→ Aim of the task: Gather each line in the entries that includes the string "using".

★ ★ ★

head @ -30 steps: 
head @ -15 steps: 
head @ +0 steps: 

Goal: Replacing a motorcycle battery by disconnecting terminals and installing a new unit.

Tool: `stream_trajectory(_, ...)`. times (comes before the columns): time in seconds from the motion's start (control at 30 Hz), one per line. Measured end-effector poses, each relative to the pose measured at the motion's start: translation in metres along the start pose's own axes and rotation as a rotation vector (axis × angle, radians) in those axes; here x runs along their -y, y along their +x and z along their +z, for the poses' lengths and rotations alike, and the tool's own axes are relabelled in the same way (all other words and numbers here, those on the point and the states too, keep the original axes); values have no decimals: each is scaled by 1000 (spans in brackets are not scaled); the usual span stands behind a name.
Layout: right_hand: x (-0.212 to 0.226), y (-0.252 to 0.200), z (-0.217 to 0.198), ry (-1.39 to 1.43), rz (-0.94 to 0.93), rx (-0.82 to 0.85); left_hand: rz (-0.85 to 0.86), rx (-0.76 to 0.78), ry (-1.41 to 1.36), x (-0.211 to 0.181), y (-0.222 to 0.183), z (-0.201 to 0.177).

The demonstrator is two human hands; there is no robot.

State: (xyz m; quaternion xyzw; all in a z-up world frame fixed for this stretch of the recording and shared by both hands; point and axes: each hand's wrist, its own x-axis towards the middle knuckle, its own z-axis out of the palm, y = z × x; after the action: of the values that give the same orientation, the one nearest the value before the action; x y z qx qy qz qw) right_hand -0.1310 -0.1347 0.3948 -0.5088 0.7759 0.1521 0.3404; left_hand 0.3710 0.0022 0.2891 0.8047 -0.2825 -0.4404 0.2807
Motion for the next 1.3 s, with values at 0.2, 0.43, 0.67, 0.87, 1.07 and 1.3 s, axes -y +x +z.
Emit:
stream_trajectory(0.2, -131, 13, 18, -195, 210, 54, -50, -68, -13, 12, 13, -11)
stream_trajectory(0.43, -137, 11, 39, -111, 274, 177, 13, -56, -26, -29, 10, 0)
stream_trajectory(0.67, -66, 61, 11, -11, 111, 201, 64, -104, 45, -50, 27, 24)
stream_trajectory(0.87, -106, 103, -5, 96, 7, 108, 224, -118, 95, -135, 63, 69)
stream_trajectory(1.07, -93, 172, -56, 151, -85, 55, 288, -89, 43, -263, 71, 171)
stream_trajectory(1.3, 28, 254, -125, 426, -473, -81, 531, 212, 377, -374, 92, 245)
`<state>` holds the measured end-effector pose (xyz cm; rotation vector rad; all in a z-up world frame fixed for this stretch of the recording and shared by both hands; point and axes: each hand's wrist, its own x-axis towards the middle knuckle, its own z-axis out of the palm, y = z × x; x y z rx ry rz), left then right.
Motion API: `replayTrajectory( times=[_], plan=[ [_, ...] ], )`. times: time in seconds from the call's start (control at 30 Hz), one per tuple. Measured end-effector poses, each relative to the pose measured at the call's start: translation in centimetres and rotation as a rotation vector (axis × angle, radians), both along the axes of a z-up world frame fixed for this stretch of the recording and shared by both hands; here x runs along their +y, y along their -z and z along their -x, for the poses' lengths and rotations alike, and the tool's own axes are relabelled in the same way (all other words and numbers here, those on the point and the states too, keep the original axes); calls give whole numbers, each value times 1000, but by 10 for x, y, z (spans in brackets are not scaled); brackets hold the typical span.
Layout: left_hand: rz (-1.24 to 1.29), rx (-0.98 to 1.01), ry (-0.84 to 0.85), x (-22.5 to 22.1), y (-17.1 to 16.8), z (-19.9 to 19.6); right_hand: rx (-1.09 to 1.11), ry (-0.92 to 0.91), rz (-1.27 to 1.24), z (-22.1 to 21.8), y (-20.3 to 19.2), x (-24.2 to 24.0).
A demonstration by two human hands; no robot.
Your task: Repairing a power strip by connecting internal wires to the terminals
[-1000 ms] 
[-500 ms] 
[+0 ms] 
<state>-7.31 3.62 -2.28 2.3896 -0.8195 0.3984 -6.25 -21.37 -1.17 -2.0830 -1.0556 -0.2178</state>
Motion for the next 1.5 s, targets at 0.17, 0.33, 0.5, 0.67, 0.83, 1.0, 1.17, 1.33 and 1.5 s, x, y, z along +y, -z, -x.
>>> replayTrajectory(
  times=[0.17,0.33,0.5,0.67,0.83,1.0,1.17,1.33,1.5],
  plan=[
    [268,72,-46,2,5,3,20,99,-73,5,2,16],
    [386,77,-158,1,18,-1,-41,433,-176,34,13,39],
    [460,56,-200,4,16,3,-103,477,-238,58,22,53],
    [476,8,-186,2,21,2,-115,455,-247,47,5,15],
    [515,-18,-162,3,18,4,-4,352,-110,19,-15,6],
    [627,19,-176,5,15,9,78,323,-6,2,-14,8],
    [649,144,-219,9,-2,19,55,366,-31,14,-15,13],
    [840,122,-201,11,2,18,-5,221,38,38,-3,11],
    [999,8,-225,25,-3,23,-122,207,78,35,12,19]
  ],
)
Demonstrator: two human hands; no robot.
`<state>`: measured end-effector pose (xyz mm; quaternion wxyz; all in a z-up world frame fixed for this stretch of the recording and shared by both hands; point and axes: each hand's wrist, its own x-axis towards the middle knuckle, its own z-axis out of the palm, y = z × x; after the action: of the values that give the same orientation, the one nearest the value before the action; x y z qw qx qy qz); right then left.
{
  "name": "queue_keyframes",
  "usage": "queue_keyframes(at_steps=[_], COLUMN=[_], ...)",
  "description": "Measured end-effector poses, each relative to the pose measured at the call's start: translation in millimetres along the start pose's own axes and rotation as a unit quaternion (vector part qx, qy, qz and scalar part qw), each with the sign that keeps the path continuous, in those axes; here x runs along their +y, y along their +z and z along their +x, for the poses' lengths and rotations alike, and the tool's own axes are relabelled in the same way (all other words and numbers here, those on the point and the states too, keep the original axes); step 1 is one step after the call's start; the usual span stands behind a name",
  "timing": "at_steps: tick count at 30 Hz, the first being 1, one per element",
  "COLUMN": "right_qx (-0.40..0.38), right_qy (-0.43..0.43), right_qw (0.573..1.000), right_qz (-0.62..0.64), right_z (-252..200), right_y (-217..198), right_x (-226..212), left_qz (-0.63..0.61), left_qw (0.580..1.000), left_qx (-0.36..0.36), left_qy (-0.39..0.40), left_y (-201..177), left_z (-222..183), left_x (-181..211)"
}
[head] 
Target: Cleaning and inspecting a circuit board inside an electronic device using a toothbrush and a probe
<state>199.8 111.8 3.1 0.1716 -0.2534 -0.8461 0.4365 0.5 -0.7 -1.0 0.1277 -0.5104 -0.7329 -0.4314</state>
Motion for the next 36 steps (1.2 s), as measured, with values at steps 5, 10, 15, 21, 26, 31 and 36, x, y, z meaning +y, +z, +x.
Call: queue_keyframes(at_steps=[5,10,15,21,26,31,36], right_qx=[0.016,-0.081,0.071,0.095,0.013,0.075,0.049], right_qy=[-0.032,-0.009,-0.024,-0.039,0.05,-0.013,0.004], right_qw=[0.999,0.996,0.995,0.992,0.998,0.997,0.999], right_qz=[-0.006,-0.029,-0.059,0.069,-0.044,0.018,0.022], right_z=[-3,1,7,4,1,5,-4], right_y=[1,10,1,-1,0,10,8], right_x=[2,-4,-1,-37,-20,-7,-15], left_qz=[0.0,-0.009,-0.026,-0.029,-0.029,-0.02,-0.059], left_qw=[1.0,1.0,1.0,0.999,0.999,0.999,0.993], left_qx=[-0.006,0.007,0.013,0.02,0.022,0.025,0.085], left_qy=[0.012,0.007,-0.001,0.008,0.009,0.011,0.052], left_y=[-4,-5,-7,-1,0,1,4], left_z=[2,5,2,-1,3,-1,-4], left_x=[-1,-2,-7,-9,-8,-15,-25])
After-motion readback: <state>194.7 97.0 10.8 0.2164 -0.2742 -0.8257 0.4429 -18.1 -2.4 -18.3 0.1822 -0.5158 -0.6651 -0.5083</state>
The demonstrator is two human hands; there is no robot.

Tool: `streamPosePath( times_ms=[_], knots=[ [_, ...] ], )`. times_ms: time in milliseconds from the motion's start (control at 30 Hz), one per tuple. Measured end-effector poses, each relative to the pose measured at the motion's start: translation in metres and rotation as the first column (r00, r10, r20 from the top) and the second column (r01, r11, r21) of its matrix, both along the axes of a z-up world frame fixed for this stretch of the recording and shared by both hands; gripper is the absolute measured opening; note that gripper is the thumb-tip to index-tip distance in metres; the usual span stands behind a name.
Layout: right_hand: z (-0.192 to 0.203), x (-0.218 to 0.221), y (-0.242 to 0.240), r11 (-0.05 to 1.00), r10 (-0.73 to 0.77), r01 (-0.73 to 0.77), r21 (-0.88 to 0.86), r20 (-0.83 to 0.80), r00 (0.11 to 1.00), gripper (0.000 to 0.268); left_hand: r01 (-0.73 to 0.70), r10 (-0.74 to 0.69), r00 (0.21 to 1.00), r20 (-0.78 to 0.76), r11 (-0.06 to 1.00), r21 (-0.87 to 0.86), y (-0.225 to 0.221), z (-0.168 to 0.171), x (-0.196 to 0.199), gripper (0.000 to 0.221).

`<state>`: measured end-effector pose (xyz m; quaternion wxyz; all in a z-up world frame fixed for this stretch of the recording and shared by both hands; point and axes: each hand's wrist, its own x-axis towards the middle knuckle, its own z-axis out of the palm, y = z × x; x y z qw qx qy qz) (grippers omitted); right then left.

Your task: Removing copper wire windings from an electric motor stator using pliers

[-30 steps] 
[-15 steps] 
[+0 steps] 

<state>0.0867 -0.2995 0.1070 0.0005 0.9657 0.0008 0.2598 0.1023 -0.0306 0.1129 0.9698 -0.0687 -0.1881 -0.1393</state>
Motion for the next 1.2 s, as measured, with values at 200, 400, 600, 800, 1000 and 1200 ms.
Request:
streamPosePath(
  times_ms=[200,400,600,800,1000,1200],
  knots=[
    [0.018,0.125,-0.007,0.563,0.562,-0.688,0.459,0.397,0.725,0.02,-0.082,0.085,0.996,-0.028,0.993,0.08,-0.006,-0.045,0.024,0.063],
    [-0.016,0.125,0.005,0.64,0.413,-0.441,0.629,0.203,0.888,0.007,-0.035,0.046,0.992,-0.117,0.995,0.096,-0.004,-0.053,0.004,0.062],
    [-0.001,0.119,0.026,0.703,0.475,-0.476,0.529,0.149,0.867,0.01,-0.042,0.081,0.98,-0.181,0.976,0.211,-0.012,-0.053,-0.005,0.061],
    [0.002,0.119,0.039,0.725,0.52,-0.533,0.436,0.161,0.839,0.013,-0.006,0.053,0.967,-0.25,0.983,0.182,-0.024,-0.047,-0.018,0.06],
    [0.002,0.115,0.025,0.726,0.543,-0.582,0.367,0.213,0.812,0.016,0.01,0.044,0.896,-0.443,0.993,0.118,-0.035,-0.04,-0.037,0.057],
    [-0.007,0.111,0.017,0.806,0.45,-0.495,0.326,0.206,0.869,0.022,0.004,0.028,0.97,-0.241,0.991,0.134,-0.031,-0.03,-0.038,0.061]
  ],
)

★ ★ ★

→ Answer for this exercise:
Target: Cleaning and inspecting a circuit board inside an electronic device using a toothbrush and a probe
Your task: Removing copper wire windings from an electric motor stator using pliers

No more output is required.